Alors qu'il épèle mon prénom, il saisit mon bras pour me placer à ses côtés. Je ne peux pas lâcher la femme des yeux. J'ai toujours entendu dire qu'il n'y avait que des hommes chez nos ennemis. La selcyne, donc, possède le corps d'une grande catcheuse professionnelle. Son habit moulant laisse deviner ses abdos parfaitement dessinés, même au travers du tissu ! Je sais que tous les selcyns ont des corps incroyablement musclés, mais je pense à présent qu'il s'agit davantage des conséquences d'un entraînement sérieux, voire de traitements médicamenteux, plutôt que d'une rigueur dans le choix de leur réceptacle humain.

— Lyna, tu connais déjà Jafro qui est l'individu avec qui j'entretiens le plus d'interactions sociales.
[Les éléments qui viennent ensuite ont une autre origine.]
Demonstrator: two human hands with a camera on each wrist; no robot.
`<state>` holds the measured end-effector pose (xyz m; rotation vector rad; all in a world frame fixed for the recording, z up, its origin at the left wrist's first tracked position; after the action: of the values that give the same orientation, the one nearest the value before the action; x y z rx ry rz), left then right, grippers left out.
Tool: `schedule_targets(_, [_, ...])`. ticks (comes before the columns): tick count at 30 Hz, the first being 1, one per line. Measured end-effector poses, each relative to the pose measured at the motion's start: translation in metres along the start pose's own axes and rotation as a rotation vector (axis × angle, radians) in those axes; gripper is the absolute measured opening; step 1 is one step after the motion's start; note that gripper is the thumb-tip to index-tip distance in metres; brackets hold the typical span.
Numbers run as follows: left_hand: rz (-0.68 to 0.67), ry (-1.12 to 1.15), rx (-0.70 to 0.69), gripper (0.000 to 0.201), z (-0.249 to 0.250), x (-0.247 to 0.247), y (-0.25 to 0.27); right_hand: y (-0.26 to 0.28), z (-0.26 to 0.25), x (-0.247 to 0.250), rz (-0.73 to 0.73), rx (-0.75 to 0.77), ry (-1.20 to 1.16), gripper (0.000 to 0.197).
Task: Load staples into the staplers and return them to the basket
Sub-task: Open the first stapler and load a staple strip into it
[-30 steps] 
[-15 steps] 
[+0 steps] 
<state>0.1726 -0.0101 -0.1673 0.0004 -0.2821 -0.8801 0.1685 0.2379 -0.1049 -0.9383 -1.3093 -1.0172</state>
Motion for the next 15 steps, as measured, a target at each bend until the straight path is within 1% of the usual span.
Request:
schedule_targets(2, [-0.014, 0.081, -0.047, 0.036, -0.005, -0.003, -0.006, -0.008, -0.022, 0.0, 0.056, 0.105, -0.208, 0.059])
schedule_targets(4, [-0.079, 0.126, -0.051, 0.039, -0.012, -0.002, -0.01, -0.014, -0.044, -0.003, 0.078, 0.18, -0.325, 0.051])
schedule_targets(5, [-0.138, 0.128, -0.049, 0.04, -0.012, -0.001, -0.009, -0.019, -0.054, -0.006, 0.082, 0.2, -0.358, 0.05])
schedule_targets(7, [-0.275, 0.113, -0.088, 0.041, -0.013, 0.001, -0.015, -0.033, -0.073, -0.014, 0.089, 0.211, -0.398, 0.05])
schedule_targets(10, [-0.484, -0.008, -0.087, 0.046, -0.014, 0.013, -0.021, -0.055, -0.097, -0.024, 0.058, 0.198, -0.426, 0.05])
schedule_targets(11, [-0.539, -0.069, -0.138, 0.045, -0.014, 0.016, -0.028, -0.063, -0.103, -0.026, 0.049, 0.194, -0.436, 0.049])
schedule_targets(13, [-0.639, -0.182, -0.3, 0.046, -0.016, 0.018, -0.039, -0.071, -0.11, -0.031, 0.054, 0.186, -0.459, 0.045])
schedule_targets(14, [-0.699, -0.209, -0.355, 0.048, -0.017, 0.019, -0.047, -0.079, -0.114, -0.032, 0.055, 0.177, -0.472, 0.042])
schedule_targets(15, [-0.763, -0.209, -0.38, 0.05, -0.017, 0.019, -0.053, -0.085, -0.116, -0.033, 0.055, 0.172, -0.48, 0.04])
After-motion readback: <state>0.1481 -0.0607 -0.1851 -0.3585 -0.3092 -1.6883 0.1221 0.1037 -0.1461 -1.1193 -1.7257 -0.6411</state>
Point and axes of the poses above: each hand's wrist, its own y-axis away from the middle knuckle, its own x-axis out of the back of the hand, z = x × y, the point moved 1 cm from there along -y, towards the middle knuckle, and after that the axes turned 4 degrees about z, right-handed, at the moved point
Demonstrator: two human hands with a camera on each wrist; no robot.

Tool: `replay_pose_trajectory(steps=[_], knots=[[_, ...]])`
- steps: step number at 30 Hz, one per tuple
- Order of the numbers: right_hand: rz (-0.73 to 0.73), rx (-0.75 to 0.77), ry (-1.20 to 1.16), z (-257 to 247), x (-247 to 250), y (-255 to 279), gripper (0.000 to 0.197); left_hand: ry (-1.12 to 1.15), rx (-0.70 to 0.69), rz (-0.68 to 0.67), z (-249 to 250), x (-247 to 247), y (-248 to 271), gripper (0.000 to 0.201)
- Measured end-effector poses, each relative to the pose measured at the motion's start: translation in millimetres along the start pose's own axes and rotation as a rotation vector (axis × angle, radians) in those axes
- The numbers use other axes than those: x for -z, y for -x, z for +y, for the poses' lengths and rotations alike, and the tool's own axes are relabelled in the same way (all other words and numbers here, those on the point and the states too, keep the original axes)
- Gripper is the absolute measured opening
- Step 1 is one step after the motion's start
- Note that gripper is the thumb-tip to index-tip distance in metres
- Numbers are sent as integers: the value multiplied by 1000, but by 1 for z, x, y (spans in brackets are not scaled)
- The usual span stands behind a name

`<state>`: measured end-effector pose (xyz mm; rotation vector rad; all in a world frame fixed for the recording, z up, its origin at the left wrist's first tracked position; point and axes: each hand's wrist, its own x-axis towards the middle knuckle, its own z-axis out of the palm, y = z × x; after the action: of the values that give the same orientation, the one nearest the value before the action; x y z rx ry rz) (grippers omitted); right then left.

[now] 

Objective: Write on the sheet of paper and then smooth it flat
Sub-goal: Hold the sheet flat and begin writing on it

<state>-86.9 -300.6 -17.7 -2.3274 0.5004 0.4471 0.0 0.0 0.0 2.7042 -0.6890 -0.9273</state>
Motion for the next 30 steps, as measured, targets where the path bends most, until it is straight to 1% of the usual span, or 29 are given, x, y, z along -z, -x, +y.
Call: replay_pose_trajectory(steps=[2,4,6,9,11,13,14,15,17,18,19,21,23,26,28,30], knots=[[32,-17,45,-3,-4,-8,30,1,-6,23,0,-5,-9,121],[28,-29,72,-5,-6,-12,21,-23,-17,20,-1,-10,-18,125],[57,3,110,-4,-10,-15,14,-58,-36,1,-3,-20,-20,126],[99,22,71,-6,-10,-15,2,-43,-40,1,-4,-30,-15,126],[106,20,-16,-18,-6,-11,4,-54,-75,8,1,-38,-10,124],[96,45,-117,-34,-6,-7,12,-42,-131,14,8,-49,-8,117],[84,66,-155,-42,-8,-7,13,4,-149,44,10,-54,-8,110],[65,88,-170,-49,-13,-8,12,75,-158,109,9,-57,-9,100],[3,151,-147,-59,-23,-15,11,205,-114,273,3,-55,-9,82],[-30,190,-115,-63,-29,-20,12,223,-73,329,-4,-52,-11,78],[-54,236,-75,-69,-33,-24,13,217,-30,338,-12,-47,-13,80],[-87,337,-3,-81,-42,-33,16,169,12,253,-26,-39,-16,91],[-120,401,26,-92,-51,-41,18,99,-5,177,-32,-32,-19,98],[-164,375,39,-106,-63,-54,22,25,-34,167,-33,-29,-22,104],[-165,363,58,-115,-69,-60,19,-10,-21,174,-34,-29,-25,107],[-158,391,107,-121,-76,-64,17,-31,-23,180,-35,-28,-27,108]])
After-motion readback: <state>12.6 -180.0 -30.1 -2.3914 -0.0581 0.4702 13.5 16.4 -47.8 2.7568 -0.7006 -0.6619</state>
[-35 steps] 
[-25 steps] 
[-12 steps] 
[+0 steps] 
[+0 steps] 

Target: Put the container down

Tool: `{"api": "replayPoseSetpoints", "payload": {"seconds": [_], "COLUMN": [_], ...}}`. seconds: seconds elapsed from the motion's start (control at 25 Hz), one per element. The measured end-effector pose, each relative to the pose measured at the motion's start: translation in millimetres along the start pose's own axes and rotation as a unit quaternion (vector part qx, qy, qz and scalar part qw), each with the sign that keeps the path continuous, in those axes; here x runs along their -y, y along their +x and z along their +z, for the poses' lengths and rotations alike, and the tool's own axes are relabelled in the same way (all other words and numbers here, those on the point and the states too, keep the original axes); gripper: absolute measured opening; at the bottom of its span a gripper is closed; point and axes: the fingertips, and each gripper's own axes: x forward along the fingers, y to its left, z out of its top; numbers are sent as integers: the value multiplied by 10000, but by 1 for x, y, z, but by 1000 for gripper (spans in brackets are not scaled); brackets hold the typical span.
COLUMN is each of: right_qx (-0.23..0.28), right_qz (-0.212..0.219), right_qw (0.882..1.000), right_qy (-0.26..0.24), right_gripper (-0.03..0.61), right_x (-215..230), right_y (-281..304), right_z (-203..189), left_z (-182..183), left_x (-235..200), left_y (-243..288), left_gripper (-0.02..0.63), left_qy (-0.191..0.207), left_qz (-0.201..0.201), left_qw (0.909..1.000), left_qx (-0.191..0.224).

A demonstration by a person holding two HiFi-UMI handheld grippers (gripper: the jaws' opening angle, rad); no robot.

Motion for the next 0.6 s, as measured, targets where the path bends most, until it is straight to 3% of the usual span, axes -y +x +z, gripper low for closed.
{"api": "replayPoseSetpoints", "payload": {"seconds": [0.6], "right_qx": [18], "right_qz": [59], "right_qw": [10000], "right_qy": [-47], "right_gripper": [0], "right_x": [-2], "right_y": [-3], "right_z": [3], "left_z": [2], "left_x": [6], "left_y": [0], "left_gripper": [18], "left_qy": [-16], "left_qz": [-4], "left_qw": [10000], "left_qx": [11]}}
À ce moment-là, je note deux choses : et d'une, il est passé au tutoiement, et de deux, il a une drôle de façon de présenter son meilleur ami. Je hausse les sourcils et reporte mon regard sur la femme.

— Et voici Sayan, continue-t-il en désignant le Viking. Il possède des connaissances biochimiques époustouflantes. De manière générale, il excelle dans les domaines scientifiques, ce qui fait de lui un des meilleurs Scinas de mon peuple. Nous lui devons beaucoup.

Scinas ? Qu'est-ce que c'est que ça ?

— Et enfin, Jofen, mon frère, finit-il en me montrant la rousse.

— Ta sœur, tu veux dire, rectifié-je.

— Non, il dit vrai, fait la femme d'un ton sec. Je me nomme Jofen F3-549, frère de Kalen F3-548, le Temen de Cassy-3. Tùlen, le Grand Consul, est notre géniteur. Je fais partie des rares volontaires ayant accepté de glisser dans un corps de femelle. Et croyez-moi, Lyna Ferrat, je regrette presque tous les jours !

— Le corps féminin est plus complexe, notamment au niveau hormonal, acquiescé-je en essayant d'imaginer Jofen avec un pisse-debout (non, je ne dois pas rire).

— C'est exact. Ces saignements et ces pics hormonaux sont désagréables et déstabilisants. La masse musculaire se développe à moindre vitesse tandis que les réserves lipidiques s'accumulent bien plus facilement. Les femelles sont plus faibles que les mâles, comme chez nous. Mais au moins, nous évitons les saignements réguliers qui contribuent à fatiguer le corps et à affaiblir la force mentale.